The COVID-19 infection, which began in December 2019, has claimed many lives and impacted all aspects of human life. With time, COVID-19 was identified as a pandemic outbreak by the World Health Organization (WHO), putting massive pressure on global health. During this ongoing pandemic, the exponential growth of social media platforms has provided valuable resources for distributing information, as well as a source for self-reported disease symptoms in public discourse. Therefore, there is an urgent need for effective approaches to detect self-reported symptoms or cases in social media content. In this study, we scrapped public discourse on COVID-19 symptoms in Twitter content. For this, we developed a huge dataset of COVID-19 self-reported symptoms and gold-annotated the tweets into four categories: confirmed, death, suspected, and recovered. Then, we use a machine and deep machine learning models, each with its own set of features, such as feature representation. Furthermore, the experimentations were achieved with recurrent neural networks (RNNs) variants and compared their performance with traditional machine learning algorithms. Experimental results report that optimizing the area under the curve (AUC) enhances model performance, and the long short-term memory (LSTM) has the highest accuracy in detecting COVID-19 symptoms in real-time public messaging. Thus, the LSTM classifier in the proposed pipeline achieves a classification accuracy of 90.7%, outperforming existing state-of-the-art algorithms for multi-class classification.

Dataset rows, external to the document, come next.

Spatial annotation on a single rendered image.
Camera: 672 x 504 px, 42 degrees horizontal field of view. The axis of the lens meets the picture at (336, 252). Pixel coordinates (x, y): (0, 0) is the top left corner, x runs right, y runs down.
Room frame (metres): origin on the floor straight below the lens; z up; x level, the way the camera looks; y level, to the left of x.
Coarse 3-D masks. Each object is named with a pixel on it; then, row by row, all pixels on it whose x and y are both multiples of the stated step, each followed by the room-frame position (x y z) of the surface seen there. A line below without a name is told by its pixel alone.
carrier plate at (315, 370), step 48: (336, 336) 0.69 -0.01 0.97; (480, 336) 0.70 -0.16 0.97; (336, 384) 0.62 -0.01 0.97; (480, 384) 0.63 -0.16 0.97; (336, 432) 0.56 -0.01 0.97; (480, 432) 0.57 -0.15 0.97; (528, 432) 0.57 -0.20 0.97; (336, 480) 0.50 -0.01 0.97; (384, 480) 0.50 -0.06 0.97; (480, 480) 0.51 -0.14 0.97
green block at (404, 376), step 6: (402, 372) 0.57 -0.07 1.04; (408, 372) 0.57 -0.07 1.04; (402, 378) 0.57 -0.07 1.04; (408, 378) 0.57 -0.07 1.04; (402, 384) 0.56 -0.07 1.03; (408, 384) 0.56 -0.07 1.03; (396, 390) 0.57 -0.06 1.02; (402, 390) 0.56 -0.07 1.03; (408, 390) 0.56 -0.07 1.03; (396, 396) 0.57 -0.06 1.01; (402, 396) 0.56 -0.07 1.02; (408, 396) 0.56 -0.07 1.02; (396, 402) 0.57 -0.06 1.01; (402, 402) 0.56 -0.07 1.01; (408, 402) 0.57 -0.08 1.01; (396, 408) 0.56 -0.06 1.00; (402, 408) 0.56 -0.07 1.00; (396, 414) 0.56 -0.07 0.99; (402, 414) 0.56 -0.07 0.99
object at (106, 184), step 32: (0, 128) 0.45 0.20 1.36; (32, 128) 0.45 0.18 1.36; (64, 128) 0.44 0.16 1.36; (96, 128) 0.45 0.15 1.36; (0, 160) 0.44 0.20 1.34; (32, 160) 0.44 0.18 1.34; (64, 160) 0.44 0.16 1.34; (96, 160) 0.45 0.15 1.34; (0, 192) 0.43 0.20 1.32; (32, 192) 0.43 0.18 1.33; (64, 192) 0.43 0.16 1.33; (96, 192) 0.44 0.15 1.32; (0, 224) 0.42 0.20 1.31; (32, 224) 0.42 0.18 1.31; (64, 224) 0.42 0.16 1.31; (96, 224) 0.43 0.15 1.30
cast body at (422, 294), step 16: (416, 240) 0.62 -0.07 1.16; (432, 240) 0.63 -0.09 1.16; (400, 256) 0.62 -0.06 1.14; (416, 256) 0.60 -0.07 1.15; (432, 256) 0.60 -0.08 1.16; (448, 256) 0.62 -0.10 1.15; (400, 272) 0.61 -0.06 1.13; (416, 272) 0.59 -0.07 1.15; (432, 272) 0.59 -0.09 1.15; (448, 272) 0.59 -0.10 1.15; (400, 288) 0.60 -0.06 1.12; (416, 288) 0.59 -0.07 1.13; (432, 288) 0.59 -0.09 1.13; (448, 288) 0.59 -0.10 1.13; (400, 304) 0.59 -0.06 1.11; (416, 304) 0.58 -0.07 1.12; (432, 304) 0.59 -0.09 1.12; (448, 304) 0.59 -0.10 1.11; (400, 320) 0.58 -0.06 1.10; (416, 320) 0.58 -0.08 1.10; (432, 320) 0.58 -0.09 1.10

2019年12月开始的新型冠状病毒肺炎(COVID-19)感染已夺走许多生命,并影响到人类生活的方方面面。随着时间的推移,COVID-19被世界卫生组织(WHO)认定为大流行疫情,给全球卫生带来了巨大压力。在这场持续的大流行期间,社交媒体平台的指数级增长为信息传播提供了宝贵资源,同时也成为公共话语中自我报告疾病症状的一个来源。因此,迫切需要有效的方法来检测社交媒体内容中自我报告的症状或病例。在本研究中,我们收集了推特内容中关于COVID-19症状的公共话语。为此,我们开发了一个关于COVID-19自我报告症状的庞大数据集,并将推文黄金标注为四类:确诊、死亡、疑似和康复。然后,我们使用了机器学习和深度机器学习模型,每个模型都有自己的一组特征,如特征表示。此外,我们使用循环神经网络(RNN)变体进行了实验,并将其性能与传统机器学习算法进行了比较。实验结果表明,优化曲线下面积(AUC)可提高模型性能,长短期记忆(LSTM)在实时公共信息中检测COVID-19症状方面具有最高的准确率。因此,所提出的管道中的LSTM分类器实现了90.7%的分类准确率,优于现有的多类分类的最先进算法。